(Beginning of Data)

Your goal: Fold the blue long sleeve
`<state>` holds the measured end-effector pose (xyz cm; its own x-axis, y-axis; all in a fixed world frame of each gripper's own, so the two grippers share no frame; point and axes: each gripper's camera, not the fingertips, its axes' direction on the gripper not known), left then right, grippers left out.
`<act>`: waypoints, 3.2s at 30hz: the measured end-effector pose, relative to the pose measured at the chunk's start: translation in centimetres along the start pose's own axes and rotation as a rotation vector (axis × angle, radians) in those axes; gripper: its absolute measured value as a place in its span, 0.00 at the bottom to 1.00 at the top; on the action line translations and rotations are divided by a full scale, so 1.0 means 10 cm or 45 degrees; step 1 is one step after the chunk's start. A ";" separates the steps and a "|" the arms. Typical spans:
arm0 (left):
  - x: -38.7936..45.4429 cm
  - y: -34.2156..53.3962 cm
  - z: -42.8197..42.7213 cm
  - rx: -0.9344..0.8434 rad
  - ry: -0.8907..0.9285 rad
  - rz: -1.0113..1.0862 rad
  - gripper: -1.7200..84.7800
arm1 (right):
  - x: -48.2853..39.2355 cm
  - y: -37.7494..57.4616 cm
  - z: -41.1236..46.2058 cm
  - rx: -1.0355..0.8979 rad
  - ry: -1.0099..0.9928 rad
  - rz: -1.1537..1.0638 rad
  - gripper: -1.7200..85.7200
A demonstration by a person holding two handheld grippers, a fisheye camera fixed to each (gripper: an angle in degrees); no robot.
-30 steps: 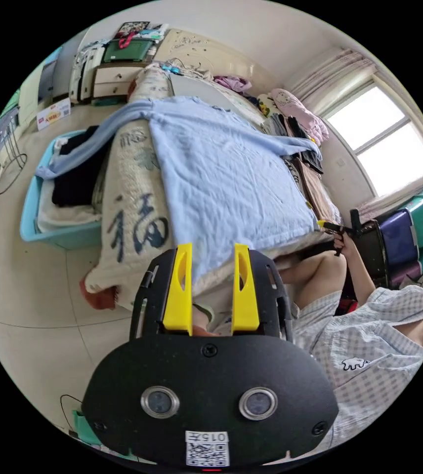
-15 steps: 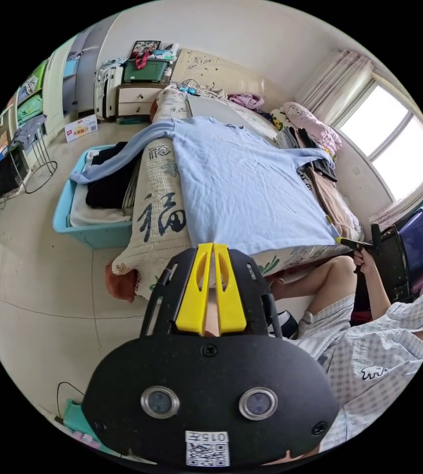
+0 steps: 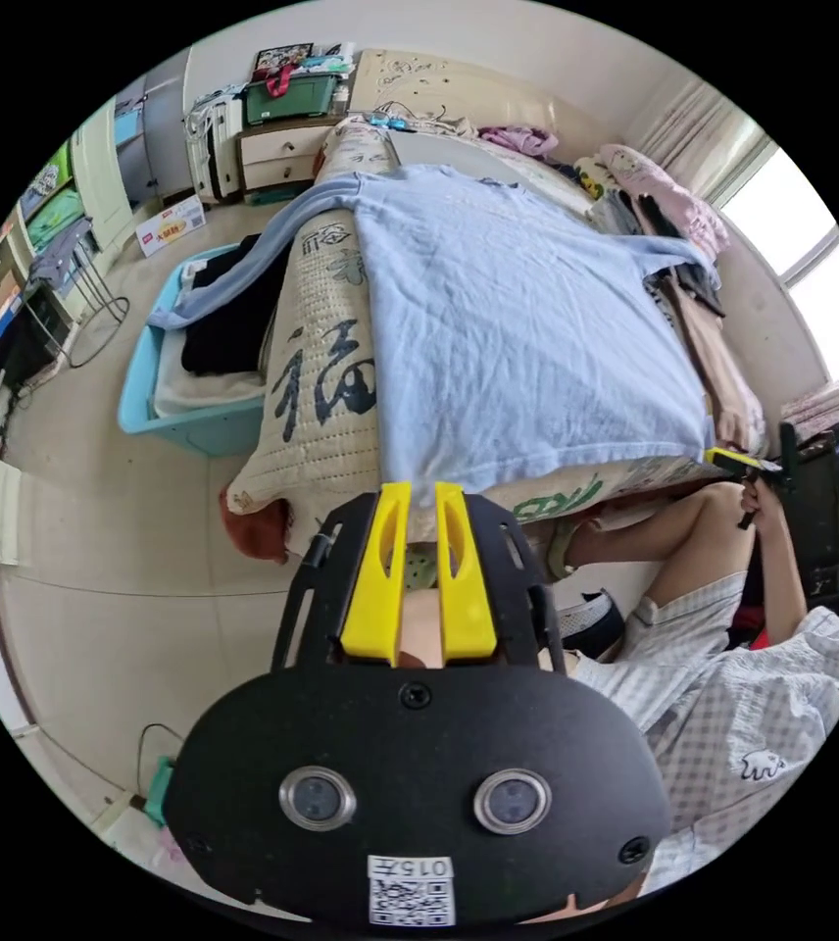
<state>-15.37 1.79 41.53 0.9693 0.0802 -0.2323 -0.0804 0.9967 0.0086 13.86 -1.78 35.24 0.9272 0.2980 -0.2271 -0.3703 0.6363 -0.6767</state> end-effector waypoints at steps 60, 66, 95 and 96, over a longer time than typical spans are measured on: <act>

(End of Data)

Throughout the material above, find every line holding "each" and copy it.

`<state>` holds the measured end-effector pose (xyz cm; its own x-axis, y-axis; all in a fixed world frame of each gripper's own, so the two grippers share no frame; point and axes: each gripper's camera, not the fingertips, its axes' direction on the gripper not known), left then right, grippers left out.
A demonstration by a person holding two handheld grippers, a fisheye camera fixed to each (gripper: an angle in degrees); no robot.

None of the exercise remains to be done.